§ HOW TO COMPLETE THIS TASK: Filter the data below, keeping only lines that contain "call".

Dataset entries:
————————
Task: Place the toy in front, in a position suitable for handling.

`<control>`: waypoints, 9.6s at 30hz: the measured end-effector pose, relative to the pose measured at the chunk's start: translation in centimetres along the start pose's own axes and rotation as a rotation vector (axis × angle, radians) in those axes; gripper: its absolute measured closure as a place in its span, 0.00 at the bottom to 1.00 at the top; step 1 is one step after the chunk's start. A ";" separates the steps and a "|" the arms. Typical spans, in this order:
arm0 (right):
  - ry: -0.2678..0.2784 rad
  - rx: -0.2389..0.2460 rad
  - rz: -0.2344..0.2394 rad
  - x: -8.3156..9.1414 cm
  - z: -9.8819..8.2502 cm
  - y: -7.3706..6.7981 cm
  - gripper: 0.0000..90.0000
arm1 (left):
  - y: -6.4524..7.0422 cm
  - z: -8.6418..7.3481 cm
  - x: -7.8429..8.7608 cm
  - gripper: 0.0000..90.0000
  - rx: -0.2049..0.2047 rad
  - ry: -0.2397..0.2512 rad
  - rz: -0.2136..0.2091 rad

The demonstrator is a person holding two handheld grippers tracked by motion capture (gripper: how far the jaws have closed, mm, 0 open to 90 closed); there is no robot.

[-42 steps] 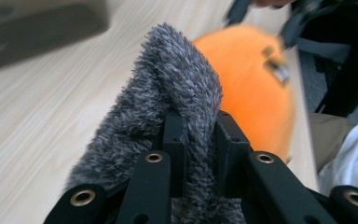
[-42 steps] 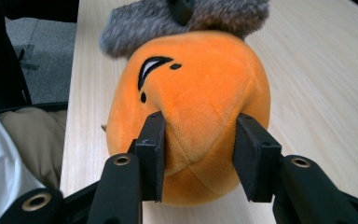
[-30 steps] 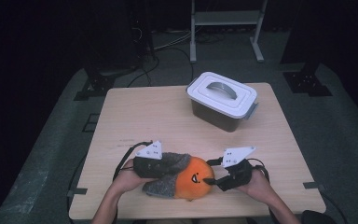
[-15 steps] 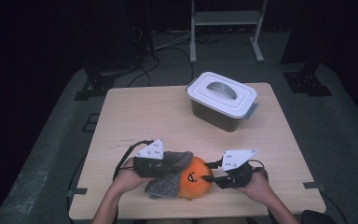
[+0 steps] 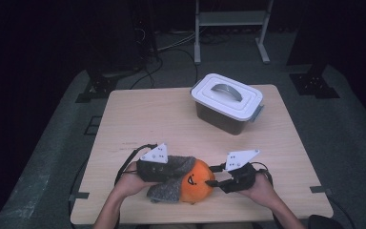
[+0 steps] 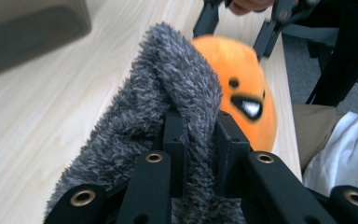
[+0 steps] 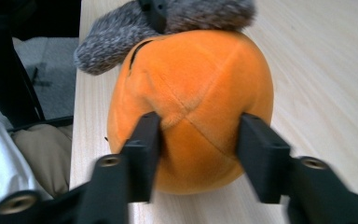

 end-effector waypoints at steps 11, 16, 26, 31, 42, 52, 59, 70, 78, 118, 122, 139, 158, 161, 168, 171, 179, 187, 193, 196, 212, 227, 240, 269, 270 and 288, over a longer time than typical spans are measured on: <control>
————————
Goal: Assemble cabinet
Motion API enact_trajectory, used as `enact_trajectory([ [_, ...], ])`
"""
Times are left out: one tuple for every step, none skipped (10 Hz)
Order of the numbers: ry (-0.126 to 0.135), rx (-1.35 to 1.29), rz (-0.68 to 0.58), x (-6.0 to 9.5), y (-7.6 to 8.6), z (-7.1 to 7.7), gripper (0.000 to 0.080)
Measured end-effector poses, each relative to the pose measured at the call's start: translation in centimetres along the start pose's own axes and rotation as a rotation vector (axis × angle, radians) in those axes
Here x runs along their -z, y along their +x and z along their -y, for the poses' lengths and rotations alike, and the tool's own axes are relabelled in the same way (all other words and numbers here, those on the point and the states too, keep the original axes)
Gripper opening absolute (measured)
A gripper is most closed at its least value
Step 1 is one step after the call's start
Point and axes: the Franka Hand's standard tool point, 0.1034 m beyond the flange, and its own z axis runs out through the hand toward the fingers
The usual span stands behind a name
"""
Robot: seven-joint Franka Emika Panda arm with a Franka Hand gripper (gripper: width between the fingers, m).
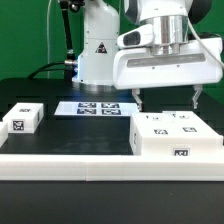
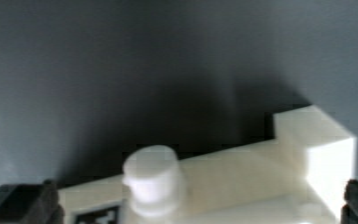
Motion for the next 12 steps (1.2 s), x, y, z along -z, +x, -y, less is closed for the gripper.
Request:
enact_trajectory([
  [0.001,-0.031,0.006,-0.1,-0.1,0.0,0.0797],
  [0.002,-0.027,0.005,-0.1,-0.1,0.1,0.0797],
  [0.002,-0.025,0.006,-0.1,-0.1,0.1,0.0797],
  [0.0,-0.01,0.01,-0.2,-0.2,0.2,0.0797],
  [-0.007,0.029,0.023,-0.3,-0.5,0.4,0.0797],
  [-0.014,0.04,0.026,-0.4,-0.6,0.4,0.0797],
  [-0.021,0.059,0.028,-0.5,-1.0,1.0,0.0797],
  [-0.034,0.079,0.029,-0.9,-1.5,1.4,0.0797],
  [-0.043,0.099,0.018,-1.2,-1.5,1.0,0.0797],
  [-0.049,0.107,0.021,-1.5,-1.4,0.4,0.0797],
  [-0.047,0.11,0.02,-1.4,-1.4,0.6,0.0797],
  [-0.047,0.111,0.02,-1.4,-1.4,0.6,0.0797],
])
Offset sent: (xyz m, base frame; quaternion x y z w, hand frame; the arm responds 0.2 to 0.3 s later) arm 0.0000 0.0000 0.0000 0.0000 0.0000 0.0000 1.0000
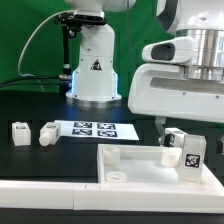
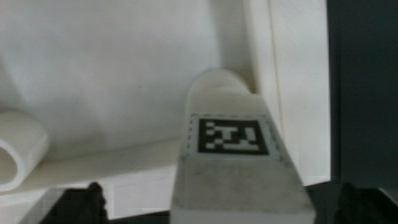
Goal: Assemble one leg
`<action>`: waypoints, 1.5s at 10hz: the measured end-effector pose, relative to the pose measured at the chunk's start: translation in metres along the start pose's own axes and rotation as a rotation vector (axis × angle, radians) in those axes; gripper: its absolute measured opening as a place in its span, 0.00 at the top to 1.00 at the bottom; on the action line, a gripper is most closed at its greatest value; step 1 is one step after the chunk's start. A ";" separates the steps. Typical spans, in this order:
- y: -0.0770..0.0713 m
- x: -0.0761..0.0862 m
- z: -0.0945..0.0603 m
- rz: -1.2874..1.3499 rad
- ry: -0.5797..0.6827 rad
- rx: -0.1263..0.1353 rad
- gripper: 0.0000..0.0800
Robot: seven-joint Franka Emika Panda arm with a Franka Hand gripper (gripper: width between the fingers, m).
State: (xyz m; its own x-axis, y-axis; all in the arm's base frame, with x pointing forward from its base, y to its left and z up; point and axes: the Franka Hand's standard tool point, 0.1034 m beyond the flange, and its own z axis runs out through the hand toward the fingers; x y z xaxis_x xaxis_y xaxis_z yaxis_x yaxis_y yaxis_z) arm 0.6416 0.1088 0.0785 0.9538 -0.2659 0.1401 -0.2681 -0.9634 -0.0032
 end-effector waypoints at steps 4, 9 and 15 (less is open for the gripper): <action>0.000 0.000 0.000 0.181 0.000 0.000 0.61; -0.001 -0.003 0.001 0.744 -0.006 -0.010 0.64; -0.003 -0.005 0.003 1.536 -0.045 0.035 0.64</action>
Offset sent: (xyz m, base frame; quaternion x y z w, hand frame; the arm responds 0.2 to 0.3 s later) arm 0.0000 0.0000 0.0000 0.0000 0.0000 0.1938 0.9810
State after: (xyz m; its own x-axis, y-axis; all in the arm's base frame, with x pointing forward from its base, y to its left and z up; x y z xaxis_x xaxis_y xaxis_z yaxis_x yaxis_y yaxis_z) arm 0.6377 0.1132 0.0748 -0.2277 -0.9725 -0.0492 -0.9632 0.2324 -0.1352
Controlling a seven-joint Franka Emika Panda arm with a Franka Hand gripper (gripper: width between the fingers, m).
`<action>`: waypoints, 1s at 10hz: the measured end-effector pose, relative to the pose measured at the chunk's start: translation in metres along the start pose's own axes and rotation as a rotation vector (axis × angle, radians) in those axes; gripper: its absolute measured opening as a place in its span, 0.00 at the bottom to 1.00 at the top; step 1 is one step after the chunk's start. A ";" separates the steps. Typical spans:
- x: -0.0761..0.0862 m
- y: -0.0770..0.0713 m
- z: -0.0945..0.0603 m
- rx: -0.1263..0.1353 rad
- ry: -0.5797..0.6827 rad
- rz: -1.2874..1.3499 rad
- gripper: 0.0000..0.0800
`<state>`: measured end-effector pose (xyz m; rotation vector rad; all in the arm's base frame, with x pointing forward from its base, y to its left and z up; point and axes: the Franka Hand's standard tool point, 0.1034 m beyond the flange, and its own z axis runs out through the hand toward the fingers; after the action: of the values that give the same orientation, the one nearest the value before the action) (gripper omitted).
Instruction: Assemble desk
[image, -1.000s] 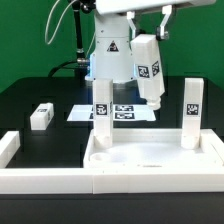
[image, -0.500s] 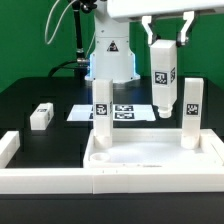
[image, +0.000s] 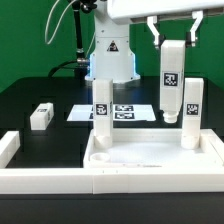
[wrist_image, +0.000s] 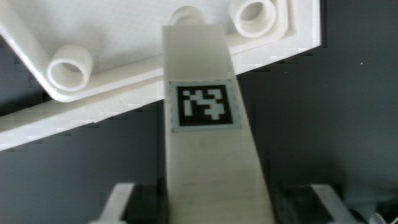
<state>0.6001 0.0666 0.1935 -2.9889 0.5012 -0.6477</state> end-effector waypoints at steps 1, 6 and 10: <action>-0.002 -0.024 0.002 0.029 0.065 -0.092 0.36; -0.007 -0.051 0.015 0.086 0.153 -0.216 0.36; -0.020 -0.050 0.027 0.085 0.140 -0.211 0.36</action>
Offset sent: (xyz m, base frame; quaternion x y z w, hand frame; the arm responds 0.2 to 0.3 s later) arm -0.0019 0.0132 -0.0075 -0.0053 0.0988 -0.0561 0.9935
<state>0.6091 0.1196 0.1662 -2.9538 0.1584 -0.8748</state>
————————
§ EXERCISE SOLUTION:
Measured end-effector poses, each relative to the pose measured at the call's start: translation in centimetres along the start pose's own axes and rotation as a rotation vector (axis × angle, radians) in those axes
Step 1 is one step after the call's start

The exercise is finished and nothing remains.